• ACTIVITY:
Select, from the material below, each line with "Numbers" in it.

• GIVEN MATERIAL:
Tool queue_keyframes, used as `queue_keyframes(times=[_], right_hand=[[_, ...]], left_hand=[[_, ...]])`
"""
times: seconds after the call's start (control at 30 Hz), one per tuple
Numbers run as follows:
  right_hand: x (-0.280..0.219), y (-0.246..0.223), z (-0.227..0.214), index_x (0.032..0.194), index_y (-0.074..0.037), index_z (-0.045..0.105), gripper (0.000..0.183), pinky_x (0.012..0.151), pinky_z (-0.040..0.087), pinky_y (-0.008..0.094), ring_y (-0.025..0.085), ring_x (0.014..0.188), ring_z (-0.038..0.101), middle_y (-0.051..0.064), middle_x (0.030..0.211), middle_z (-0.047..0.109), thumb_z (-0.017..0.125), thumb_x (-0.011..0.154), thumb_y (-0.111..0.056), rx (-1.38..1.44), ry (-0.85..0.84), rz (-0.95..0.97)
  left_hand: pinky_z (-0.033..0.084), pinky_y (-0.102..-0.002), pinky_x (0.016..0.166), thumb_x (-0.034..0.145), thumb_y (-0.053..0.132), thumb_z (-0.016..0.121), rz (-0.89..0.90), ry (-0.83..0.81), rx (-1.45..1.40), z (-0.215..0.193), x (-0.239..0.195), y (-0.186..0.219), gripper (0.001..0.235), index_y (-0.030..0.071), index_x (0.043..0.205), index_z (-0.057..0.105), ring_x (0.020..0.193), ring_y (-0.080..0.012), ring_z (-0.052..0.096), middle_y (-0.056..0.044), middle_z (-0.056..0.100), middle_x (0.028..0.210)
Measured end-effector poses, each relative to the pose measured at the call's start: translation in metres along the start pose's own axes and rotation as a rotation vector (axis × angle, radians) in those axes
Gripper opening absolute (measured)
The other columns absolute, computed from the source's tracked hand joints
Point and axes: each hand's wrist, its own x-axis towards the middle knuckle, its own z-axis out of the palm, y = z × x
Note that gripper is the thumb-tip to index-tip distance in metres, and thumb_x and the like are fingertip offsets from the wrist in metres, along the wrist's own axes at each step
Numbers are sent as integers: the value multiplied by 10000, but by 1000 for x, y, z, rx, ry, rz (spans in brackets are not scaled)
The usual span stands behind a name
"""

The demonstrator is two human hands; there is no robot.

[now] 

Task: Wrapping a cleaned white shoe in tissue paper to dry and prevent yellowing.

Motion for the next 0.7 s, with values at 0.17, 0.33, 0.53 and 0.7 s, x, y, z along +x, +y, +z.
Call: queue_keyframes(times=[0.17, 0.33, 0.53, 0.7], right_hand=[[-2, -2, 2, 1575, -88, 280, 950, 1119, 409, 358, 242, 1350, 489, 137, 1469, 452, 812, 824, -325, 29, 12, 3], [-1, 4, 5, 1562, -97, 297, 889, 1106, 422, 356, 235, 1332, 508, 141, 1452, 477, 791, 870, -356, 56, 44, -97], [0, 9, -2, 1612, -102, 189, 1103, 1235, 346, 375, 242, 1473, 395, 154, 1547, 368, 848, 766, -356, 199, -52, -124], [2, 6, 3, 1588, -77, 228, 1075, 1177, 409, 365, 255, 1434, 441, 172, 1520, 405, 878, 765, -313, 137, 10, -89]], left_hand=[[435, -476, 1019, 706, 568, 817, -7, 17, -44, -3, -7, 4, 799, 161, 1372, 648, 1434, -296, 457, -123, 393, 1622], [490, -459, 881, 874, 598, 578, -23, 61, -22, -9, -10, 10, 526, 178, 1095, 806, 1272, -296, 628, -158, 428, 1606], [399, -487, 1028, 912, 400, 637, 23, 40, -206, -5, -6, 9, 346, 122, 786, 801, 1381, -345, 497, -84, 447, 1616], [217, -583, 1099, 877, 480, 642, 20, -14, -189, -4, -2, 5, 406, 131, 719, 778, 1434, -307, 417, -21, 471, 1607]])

• WRITTEN ANSWER:
Numbers run as follows:
Numbers are sent as integers: the value multiplied by 10000, but by 1000 for x, y, z, rx, ry, rz (spans in brackets are not scaled)

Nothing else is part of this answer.